▼
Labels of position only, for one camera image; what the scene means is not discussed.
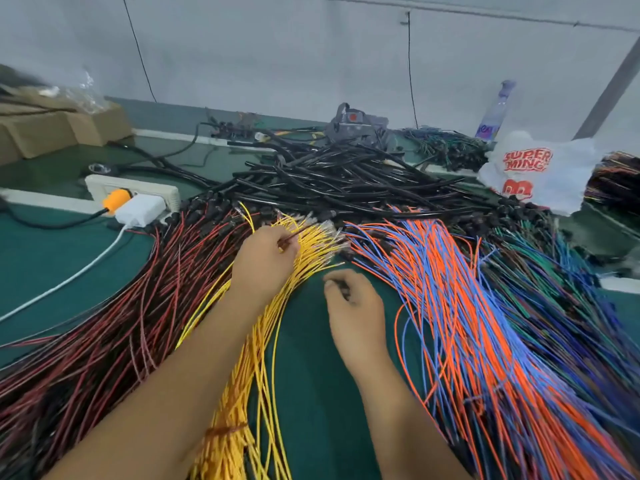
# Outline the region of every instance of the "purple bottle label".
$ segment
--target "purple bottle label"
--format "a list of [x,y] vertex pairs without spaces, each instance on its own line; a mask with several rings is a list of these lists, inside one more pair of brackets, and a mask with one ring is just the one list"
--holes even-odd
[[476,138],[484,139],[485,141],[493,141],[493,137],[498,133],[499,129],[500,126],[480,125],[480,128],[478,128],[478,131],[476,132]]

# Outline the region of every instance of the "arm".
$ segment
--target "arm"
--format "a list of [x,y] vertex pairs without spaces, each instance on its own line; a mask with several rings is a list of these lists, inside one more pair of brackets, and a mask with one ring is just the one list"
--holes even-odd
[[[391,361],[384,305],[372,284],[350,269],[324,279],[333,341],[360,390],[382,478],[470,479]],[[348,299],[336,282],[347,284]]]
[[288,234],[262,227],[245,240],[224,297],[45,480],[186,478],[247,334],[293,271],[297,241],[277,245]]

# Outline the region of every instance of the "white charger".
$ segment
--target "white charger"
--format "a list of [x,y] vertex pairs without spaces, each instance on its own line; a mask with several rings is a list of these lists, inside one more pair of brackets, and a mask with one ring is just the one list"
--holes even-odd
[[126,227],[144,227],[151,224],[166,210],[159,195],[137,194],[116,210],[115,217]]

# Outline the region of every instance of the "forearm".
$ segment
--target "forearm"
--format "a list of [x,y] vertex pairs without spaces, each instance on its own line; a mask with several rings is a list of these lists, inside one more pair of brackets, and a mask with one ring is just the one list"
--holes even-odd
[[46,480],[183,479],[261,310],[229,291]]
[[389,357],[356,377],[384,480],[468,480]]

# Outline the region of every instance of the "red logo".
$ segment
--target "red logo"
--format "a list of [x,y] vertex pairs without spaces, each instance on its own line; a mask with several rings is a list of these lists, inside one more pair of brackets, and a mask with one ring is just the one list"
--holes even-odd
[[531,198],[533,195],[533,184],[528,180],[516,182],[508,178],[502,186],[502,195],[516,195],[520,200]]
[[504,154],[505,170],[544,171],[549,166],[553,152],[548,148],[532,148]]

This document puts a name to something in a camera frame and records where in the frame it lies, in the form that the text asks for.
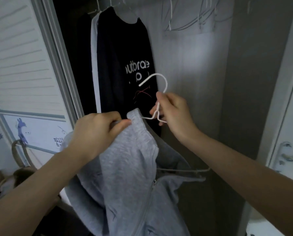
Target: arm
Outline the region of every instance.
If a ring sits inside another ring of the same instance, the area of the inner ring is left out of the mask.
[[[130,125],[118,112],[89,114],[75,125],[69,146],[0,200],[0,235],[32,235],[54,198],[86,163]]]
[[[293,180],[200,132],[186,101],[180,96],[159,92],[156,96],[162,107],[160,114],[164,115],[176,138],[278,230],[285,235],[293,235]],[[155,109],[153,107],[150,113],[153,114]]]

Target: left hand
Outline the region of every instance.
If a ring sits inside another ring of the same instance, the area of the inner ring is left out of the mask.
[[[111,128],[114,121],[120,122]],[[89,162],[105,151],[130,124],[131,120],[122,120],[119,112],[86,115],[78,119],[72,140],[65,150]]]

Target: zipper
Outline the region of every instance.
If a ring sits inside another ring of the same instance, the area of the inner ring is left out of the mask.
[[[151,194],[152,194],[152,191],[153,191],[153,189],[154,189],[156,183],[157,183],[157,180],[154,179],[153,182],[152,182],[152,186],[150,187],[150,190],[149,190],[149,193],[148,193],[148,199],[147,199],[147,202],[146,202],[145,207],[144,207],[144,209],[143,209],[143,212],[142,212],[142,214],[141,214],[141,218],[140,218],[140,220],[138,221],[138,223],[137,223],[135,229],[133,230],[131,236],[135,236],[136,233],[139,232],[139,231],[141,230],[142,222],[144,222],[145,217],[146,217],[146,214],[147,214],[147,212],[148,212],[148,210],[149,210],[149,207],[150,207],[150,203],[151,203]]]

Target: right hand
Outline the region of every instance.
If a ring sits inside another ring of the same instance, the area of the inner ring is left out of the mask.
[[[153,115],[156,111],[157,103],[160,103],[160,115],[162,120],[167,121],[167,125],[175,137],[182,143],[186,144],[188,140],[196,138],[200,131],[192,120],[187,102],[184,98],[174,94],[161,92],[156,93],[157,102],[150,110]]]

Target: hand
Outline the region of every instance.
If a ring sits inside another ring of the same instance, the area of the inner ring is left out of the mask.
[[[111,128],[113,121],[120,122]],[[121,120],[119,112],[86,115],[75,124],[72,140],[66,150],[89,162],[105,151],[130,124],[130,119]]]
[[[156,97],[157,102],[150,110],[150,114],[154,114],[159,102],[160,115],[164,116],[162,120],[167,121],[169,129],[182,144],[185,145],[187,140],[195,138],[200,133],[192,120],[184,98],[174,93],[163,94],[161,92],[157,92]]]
▲
▼
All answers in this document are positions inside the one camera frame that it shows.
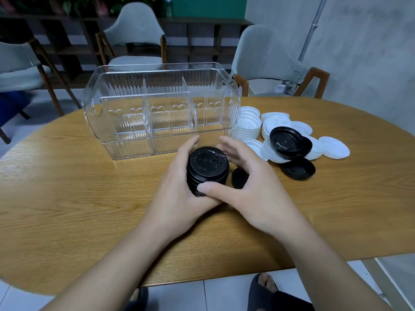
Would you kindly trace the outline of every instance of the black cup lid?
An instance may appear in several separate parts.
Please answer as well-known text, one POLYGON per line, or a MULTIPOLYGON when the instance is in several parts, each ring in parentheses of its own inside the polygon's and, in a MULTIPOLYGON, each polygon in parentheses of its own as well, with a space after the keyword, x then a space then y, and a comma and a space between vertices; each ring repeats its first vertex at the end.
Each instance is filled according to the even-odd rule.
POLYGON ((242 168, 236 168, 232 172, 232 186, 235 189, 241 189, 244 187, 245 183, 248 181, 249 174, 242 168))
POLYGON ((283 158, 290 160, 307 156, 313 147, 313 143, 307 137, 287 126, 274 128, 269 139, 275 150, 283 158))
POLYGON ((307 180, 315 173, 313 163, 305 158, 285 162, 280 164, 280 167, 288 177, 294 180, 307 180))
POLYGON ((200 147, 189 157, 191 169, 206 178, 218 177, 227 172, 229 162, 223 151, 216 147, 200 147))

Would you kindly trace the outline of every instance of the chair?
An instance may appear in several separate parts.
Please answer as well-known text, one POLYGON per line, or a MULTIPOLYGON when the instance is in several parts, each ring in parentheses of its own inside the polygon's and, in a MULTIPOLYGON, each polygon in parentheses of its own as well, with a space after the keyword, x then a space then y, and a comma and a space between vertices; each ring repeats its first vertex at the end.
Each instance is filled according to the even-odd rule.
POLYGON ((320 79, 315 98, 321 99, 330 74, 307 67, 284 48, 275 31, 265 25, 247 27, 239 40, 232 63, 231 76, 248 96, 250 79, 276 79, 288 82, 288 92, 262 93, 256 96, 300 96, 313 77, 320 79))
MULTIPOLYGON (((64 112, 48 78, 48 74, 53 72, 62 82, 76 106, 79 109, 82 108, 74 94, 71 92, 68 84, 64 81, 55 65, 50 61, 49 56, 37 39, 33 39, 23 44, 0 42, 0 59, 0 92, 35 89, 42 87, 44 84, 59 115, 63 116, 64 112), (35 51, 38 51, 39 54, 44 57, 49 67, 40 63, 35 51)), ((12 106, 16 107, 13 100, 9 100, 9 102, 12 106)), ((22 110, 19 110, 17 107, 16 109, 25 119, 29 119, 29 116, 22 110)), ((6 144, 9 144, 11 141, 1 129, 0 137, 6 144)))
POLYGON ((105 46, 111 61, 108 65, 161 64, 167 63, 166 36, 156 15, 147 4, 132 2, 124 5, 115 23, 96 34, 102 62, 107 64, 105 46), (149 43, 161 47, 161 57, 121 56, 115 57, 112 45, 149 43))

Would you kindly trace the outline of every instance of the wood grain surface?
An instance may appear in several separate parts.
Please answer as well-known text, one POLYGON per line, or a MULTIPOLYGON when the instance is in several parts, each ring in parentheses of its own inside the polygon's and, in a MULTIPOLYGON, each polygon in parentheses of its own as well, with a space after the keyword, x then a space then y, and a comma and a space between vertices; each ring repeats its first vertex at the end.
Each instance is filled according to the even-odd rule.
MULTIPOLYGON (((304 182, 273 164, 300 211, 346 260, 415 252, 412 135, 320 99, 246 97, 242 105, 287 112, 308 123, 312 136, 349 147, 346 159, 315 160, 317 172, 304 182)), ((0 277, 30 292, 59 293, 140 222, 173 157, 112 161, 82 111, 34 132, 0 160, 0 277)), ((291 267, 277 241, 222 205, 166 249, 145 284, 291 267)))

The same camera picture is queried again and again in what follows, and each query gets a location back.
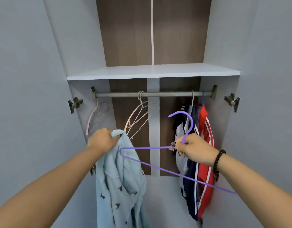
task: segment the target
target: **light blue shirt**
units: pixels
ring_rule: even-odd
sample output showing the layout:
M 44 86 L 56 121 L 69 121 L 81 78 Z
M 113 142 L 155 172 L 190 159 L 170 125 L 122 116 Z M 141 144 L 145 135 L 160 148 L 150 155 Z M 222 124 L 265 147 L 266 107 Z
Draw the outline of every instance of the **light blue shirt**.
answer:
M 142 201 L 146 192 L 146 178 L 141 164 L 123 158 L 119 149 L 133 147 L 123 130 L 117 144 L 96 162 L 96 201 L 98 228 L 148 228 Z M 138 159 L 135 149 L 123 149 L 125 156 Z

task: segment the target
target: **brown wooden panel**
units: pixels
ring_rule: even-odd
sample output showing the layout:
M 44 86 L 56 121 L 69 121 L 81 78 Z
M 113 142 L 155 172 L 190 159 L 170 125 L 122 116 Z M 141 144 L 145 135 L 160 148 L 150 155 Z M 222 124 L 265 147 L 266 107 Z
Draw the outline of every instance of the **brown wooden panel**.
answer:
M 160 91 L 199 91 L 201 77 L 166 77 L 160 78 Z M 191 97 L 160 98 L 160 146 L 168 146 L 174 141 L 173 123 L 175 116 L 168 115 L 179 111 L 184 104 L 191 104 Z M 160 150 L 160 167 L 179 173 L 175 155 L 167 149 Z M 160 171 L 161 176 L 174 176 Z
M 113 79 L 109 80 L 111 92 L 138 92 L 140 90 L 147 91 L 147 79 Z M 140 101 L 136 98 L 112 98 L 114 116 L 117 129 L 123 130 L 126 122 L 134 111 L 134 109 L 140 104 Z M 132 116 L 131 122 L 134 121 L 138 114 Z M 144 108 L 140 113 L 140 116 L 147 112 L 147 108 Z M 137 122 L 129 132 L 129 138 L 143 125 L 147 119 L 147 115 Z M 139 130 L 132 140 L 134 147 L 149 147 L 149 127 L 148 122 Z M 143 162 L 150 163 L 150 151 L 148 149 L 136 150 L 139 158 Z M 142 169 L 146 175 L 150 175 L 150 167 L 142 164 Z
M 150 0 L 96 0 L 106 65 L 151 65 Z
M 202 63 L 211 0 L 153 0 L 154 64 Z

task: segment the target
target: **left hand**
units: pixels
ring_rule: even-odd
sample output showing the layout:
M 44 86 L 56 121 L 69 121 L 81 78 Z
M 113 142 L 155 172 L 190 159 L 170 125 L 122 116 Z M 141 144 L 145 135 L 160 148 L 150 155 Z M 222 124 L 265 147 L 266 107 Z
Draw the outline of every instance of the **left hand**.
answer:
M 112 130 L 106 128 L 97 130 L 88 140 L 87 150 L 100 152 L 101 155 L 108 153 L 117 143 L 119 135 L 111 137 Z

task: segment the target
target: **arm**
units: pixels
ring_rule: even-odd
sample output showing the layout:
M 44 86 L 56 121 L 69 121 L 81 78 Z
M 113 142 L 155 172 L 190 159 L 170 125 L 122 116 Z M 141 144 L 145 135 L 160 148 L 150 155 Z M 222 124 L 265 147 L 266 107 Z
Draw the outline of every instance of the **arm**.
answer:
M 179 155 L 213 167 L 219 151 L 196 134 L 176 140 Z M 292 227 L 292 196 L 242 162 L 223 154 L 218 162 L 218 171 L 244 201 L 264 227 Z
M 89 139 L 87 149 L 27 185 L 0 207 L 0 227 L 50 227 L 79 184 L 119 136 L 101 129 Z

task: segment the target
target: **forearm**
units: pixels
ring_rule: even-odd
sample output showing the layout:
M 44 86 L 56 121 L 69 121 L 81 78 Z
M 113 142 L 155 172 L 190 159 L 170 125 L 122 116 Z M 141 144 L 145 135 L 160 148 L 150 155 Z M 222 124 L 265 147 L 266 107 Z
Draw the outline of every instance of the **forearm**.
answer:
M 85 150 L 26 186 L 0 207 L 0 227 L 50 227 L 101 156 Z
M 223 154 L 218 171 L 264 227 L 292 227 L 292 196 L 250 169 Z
▲
▼
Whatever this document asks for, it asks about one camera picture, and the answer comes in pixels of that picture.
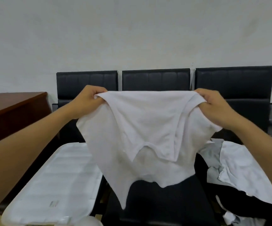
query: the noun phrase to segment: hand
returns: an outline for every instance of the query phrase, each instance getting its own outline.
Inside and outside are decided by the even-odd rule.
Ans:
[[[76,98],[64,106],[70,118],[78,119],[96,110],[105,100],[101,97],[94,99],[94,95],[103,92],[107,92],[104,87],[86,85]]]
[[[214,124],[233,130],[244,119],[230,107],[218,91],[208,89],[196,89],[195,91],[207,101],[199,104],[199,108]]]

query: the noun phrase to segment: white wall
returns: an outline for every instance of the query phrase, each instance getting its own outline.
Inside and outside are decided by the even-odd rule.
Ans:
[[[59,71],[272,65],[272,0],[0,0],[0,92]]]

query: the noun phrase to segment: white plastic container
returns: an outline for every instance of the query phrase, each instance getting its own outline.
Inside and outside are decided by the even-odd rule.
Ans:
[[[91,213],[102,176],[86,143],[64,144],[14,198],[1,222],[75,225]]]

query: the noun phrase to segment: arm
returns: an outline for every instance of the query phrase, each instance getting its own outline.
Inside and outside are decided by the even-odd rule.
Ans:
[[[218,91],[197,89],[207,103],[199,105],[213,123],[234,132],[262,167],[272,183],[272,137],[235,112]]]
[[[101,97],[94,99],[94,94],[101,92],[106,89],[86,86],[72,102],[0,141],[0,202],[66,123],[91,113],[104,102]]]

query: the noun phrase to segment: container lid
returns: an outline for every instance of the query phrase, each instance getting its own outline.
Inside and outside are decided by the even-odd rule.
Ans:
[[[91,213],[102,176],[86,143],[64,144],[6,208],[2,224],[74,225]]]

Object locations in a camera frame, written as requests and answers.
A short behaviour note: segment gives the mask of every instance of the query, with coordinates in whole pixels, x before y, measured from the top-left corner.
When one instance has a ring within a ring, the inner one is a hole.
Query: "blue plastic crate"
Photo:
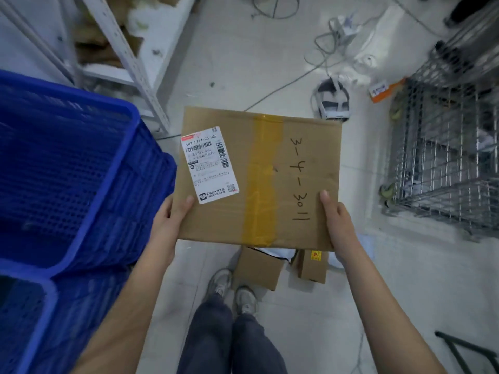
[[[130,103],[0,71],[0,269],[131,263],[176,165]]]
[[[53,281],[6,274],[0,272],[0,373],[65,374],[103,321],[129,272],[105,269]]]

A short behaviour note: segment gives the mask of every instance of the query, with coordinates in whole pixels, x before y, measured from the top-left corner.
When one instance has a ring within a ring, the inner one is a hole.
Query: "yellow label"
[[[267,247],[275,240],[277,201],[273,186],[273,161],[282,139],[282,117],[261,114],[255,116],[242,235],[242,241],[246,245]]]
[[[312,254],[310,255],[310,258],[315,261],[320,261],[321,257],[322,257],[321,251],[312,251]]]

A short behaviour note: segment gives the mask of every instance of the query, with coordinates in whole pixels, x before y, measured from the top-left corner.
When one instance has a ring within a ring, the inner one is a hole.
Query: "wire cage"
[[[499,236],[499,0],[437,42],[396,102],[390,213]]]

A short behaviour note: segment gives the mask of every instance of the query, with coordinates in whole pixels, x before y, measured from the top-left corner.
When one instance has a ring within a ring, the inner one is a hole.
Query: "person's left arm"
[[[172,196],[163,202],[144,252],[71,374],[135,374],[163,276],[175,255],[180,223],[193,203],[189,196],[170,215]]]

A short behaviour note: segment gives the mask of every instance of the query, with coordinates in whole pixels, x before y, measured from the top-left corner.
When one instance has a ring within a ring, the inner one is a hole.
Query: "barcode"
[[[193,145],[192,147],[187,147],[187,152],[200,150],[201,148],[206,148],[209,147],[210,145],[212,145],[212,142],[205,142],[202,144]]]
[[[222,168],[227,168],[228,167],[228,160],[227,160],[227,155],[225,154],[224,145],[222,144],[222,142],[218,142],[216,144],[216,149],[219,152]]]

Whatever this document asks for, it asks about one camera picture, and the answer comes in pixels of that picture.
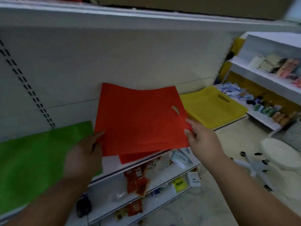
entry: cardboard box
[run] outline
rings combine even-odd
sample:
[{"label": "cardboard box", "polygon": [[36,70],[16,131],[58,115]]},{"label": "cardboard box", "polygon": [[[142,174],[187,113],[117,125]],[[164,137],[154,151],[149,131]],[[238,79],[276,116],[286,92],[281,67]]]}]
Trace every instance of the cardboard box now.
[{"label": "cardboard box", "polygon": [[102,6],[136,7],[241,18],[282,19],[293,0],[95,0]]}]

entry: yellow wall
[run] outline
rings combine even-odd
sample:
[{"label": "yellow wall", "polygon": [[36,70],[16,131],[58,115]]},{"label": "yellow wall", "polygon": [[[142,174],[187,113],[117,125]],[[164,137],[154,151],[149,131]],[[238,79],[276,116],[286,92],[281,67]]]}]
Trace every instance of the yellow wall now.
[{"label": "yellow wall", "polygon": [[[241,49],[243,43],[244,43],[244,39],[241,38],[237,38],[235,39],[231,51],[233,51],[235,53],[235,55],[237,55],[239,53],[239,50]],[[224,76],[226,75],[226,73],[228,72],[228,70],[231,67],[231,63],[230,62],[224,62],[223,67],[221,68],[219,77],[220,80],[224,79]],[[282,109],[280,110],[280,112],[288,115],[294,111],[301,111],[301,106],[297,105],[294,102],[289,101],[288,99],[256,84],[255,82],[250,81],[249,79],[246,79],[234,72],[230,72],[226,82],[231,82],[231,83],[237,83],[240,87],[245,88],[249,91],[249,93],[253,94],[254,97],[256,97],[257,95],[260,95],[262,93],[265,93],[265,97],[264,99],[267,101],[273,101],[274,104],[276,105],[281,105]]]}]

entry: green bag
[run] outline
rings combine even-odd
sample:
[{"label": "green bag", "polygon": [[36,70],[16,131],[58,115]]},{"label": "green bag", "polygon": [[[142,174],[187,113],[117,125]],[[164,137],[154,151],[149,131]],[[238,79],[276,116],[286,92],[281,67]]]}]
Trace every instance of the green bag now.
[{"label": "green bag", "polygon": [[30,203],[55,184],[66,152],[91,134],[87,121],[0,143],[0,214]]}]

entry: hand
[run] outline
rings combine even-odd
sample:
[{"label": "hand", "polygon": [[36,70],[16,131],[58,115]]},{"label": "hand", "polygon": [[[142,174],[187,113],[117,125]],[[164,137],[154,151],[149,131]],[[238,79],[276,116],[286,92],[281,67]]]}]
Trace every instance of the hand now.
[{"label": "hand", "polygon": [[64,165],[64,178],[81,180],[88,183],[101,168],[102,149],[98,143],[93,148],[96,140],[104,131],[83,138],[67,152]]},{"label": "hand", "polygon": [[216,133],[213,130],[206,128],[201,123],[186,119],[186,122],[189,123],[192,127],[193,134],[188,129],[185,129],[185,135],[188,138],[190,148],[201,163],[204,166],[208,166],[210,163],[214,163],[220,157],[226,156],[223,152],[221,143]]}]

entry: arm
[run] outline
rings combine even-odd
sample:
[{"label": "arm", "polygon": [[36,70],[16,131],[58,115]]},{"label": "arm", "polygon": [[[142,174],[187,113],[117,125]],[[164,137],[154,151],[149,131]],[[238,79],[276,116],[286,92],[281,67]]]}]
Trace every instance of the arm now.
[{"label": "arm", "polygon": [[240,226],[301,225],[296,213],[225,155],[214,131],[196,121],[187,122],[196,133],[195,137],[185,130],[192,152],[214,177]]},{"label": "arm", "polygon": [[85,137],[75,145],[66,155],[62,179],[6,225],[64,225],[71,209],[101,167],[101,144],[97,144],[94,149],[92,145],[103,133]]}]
▲
* Requirement *
Where does the string "frame" appear in the records above? Return every line that holds it.

* Task response *
This document puts a name to something in a camera frame and records where in the frame it lies, in the form that the text asks for.
All answers in this document are positions inside the one camera frame that it shows.
Object locations in a camera frame, written as requests and answers.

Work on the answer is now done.